» **Your assignment**: Count the lines below that contain the word "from" and give only that number.

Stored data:
---+---
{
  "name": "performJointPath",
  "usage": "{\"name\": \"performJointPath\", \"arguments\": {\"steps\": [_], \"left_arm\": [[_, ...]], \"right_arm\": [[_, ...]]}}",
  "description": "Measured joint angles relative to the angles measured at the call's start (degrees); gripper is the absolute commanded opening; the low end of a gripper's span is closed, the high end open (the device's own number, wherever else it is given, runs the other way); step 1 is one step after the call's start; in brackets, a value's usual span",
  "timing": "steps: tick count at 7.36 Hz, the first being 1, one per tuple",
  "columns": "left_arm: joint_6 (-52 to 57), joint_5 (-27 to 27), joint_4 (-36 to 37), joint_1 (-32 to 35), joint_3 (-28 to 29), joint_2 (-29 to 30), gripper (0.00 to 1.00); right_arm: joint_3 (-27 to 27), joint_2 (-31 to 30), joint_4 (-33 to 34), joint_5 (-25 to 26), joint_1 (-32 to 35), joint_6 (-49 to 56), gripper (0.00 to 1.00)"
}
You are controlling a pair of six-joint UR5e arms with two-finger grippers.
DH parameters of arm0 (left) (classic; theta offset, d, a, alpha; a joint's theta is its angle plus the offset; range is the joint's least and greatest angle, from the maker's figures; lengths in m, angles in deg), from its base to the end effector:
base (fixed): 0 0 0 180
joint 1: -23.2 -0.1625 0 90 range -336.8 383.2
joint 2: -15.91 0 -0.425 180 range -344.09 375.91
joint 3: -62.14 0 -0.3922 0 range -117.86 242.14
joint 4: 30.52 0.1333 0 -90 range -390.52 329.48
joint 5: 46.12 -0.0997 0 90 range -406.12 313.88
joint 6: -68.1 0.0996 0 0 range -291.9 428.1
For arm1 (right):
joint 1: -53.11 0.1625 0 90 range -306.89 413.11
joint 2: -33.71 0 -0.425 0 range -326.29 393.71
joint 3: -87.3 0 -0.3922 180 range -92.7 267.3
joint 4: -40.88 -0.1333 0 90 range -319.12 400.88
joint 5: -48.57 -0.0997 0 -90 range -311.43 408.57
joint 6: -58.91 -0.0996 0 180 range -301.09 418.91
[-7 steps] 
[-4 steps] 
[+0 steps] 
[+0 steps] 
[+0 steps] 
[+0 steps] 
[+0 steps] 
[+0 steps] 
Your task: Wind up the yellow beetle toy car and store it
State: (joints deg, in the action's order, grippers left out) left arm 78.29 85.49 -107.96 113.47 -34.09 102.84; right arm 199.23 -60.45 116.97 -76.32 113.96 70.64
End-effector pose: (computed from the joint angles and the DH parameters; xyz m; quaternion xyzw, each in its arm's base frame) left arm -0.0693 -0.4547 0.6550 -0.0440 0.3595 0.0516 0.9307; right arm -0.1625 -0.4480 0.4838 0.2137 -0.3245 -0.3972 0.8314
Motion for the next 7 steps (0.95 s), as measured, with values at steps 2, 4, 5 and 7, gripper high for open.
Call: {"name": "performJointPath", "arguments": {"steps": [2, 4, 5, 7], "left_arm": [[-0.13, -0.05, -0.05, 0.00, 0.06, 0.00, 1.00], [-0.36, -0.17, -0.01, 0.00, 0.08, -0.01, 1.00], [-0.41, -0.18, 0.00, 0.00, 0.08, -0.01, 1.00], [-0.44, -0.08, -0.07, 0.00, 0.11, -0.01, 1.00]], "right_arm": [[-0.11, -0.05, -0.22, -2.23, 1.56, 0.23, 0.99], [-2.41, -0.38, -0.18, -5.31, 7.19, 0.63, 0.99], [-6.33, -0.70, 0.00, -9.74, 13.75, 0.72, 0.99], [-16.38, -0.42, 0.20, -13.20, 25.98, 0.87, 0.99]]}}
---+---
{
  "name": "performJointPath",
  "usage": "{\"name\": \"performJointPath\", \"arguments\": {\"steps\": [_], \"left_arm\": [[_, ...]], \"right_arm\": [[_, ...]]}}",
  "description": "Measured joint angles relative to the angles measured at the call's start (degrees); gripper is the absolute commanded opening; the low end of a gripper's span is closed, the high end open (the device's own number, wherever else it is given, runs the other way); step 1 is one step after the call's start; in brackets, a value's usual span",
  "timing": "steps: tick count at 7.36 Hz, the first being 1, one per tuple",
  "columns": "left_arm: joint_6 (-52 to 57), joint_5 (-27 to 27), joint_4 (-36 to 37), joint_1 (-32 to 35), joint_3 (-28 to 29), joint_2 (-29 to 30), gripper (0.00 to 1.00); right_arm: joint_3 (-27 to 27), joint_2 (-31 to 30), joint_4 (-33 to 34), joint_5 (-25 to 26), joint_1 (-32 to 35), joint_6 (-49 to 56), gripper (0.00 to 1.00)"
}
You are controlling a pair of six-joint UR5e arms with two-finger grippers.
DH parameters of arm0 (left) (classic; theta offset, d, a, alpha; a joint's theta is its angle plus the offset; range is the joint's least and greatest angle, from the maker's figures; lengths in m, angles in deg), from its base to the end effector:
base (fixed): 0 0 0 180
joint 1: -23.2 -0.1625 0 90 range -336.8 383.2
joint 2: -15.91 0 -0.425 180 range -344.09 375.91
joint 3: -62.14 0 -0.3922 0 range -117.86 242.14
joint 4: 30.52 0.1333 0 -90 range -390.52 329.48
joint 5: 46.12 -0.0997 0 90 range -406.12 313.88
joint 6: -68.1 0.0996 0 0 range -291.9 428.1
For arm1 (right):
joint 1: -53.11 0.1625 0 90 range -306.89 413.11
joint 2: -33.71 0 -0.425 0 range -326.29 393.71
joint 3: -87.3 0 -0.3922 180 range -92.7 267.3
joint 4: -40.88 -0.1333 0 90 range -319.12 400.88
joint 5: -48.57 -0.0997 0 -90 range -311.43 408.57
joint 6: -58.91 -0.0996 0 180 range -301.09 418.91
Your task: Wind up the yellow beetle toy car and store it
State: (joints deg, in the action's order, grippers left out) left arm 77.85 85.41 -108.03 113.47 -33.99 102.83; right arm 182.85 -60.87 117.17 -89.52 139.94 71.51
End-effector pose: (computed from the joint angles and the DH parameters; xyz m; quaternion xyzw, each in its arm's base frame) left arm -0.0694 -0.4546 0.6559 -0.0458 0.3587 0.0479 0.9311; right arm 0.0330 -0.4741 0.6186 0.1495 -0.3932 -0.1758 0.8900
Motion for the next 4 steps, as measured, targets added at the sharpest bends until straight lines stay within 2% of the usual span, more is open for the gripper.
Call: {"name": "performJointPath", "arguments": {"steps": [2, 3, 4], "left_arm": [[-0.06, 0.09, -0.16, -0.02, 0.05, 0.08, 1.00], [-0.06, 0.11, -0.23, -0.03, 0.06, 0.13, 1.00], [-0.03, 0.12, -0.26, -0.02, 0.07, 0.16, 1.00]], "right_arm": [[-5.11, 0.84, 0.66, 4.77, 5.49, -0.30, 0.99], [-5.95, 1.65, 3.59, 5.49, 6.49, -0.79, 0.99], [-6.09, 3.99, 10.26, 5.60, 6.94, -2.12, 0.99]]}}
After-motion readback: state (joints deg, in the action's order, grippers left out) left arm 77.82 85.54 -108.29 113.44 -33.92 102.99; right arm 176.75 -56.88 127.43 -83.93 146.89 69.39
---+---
» **Answer section**: 4